I think that there is some legitimacy to this, although I can tell you that in teaching my MBA courses at the University of Dallas, students are tiring of the sports analogy in business, particularly for teamwork. You may remember the series of silly commercials from American Express a few years ago entitled “Great Moments in Business,” where employees piled up on each other in a room after a successful presentation, and high-fived each other as if they had just won a World Series after a closed sale.
If you believe that the principles that motivate human beings are the same, no matter what the context, then you would have no problem with what these books try to do. Who would not advocate “practice” before performance, whether that is a presentation, a draft of a document or e-mail, or a pilot program prior to a national product introduction? The same principles and behaviors that qualify a group of people as a team on the court or field should apply on the job. Consider trust, which is a necessary, but not a sufficient condition for teamwork. Without trust, there is no team, no matter where it is. We don’t have to talk about money – that’s an issue in the business of sports as much as the business of business. Some have a lot, and some don’t have enough. Some even go out of existence, such as the recent announcement that the 20-year Arena Football League will cease operations.

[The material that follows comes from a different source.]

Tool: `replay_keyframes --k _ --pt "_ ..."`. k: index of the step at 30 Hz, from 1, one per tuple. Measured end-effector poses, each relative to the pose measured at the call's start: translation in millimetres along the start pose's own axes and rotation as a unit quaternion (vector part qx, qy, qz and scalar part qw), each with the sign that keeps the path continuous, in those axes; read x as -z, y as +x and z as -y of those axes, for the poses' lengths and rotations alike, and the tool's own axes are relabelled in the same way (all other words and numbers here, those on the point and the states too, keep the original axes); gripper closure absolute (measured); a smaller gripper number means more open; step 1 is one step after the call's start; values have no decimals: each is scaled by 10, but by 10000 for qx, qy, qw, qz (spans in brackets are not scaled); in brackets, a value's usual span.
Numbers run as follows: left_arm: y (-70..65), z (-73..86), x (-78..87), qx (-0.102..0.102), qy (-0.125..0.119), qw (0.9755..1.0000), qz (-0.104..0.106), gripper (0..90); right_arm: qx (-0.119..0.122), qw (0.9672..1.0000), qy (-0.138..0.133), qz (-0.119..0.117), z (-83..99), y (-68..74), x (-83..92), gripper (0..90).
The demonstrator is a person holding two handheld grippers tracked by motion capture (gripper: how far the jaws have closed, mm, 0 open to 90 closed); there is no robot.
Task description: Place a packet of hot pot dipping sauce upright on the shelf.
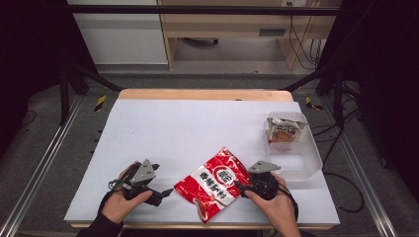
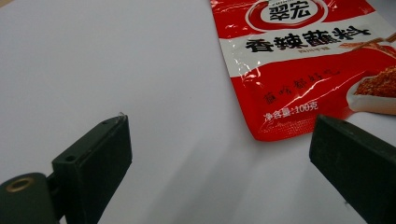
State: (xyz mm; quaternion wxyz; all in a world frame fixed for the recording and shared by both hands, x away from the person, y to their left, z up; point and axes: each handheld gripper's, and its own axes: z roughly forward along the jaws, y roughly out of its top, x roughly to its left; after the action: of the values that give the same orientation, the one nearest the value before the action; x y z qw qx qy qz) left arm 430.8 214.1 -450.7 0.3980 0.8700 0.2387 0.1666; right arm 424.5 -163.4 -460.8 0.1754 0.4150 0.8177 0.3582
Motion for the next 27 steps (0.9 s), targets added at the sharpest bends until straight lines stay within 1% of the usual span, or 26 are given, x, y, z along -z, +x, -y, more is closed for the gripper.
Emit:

Some look for outside buoyance. The Federal Government keeps General Motors alive. Major League Baseball did the same for the Montreal Expos before moving them to Washington, D.C. Every sports franchise is as much of a business as a firm on Wall Street, or anywhere else.
And, managers and employees can go through all the motions of strategic planning, just like coaches and players study a playbook, diagram motions, and run through plays on the practice field or court, only to learn that when they face a competitor, it is considerably different. Rarely is there a situation where the presence of an opponent is the not the cause of substantial modifications in strategy, and the possibility of failure.
Remember when George Will told us that baseball players are not the “boys of summer,” but rather, “Men at Work.” He argued that baseball managers, just as business managers, examine a set of complex variables in making decisions. And, that players perfect their skills on the diamond in ways that go well beyond how employees do the same in the workplace.
In conclusion, advice from sports personalities about business is probably no worse than the lessons we can read about based upon Abraham Lincoln, Jesus Christ, Machiavelli, or General Robert E. Lee. Like many of these sports personalities, they didn’t run or work for any of today’s companies, but authors have used their best practices to show us how to work better in our jobs.
Is all the business world a field or a court? Perhaps no worse than a stage. No matter how we do it, we all have to perform. The question is simply what resources we want to use to guide us to success.
Let’s talk about it. What do you think?